Kedua insan yang masih berhubungan darah itu sedang sibuk dengan kegiatannya sendiri. Hening, kesunyian menyelimuti keduanya. Athala tengah sibuk dengan ponselnya, sedangkan Silla masih saja berkutat dengan pikirnya mengenai kejadian siang tadi.

Iya, tidak semudah itu untuk menganggap kejadian tadi siang bukanlah peristiwa yang besar. Tatapan Silla kosong ke depan, melamun. Hanya deru napas yang berat menjadi pertanda jika dia masih dikatakan makhluk hidup.

Tekanan keberaniannya sangat beda dengan siang tadi. Jika beberapa jam sebelumnya Silla adalah manusia yang penuh dengan energi, sedangkan untuk malam ini, seperti makhluk yang hanya sekadar bernapas saja.

Dia mengeluhkan napas kasar untuk kesekian kalinya. Bahunya menurun lemas. Tatapannya benar-benar kosong. "Ath, kalau suatu saat nanti gua suka sama lo gimana?"

"Hah? Bilang apa lo barusan?" Athala bertanya untuk memastikan bahwa apa yang dia dengar tidak salah. Meski pertanyaan Silla dia dengar dengan begitu jelas tadi.

Silla menoleh ke arah Athala dengan lemas. Matanya berkedip dua kali dengan lelah. Berdeham sebentar sebelum menjawab pertanyaan Athala. "Kalau gua suka sama lo, gimana?"

Tanpa basa-basi, Athala memukul geram pundak Silla yang lebih dekat dengan jangkauan tangannya. Kedua matanya memelotot dengan lebar sempurna. Alisnya juga ikut mengerut kesal. "Bego! Istigfar anjir, sodara kita, sodara! Lo apaan sih, Sil? Ngawur lo!"

Silla memangut paham. Wajahnya menunduk ke bawah, lesu. Bisa-bisanya dia memasang wajah seperti itu di saat sudah berhasil membuat Athala membelalak dengan lebarnya. Jakun Athala naik turun menahan emosi yang ingin sekali meledak dengan bebas.

"Menurut lo, kalau gua bilang gitu termasuk confess enggak?" tanya Silla tak bersemangat. Sudah dikatakan, energinya 0% untuk saat ini. Karena siang tadi dia sudah menguras habis energinya untuk bercakap perihal perasaan dengan Chandra.

"Ya bisa jadilah! Maksud lo apaan sih? Jelasinlah biar gua paham anjir. Lo emang ngeselin sih anjir, ngomong setengah-setengah," sungut Athala yang termakan kekesalannya sendiri. Ingat lagi, itu pun karena ulah Silla.

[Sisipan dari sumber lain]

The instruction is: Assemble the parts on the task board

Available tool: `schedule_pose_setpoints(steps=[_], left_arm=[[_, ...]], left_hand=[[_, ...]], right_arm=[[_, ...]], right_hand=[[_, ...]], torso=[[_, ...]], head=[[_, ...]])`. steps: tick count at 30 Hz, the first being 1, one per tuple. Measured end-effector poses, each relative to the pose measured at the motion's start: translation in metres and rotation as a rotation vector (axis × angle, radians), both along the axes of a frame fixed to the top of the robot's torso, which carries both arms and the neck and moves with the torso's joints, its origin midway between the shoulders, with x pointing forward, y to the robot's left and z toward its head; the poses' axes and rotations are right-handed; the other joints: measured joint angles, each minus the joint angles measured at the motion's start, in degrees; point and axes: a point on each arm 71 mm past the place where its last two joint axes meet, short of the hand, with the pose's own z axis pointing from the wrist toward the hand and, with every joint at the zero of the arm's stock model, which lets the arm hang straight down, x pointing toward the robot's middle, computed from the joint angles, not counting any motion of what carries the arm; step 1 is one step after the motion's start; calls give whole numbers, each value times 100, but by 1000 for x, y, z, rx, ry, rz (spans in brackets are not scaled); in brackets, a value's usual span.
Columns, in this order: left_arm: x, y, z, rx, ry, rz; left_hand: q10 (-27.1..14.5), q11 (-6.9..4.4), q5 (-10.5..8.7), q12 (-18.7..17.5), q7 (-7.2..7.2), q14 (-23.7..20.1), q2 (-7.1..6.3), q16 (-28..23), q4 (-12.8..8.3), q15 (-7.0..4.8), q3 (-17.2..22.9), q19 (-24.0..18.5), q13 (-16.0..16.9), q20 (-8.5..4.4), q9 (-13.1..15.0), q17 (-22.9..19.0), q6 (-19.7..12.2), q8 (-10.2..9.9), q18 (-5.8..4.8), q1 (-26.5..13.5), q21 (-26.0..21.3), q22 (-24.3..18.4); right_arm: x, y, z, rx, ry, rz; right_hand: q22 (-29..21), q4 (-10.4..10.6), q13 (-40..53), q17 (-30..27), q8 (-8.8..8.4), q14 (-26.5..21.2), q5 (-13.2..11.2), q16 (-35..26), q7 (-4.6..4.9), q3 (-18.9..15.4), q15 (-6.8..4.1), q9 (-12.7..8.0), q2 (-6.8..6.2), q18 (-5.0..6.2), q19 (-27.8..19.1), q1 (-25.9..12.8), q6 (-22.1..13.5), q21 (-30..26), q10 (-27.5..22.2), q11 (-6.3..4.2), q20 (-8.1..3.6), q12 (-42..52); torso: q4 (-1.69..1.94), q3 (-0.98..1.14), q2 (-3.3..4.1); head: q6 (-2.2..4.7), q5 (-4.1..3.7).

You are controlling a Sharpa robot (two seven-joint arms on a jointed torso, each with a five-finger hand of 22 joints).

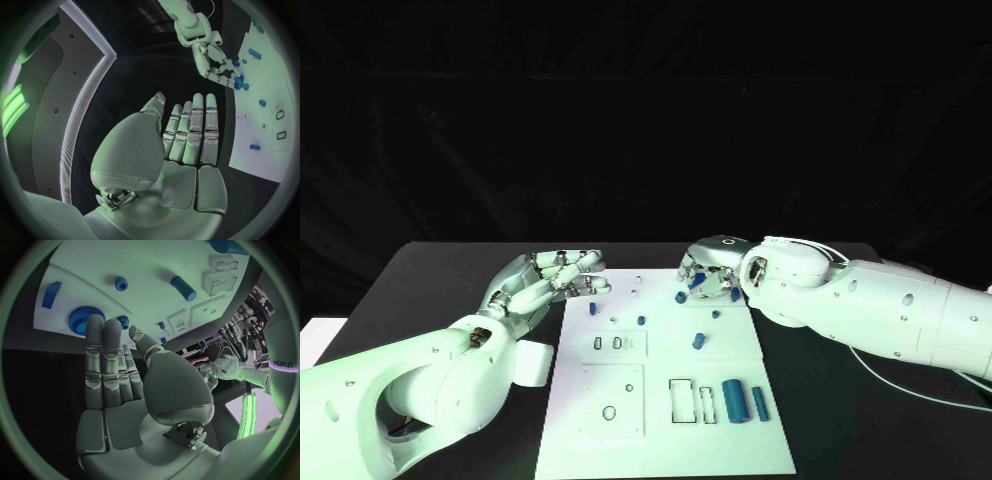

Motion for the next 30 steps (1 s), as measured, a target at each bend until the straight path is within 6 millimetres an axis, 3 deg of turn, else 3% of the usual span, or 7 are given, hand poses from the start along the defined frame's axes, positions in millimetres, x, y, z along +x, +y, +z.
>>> schedule_pose_setpoints(steps=[14, 30], left_arm=[[0, 0, 0, -1, 10, -2], [-1, 1, -1, 0, 20, -6]], left_hand=[[-1, 1, 0, -26, 22, 0, 0, -2, 0, 1, 0, 0, 0, 0, 0, 7, -22, 0, -1, 0, 0, -7], [-1, 1, 1, -26, 21, -1, 0, -26, 0, 1, 0, 0, -1, 1, -4, 14, -22, -23, -1, 0, -1, -15]], right_arm=[[3, 3, -3, -48, 2, -1], [7, 3, -6, -78, 28, -7]], right_hand=[[299, 184, -1, 363, 0, 0, 0, 466, -18, 185, 0, 2, 0, 0, -63, 0, 22, 455, 0, 0, 19, 0], [792, 377, -2, 777, 0, -1, -46, 919, -27, 522, 0, 21, 0, 0, -135, 0, 234, 935, 149, -56, 8, 0]], torso=[[74, -34, 116], [105, -46, 170]], head=[[-21, -65], [-84, -86]])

Silla kembali menatap Athala dengan raut wajah yang masih sama, tapi kali ini lebih serius. Sorot matanya juga menjadi lebih intens lagi. Salah satu tangannya menekan dadanya dengan kuat. "Ath, gua bilang gitu ke Chandra, tadi siang, di gazebo. Athala! Gua confess anjir! Athala sialan!"

Mulut Athala terbuka sedikit. Untuk kali ini, dia tidak bisa langsung mencerna apa yang dikatakan oleh Silla. Otaknya berpikir lebih lambat kali ini. Ditambah ucapan Silla yang terdengar mentah, membuat Athala memutar otak untuk memahami. "Gimana? Jadi lo bilang ke Chandra kalau lo suka sama dia? Atau lo bilang kalau lo suka sama gua? Hah? Anjir gimana sih?"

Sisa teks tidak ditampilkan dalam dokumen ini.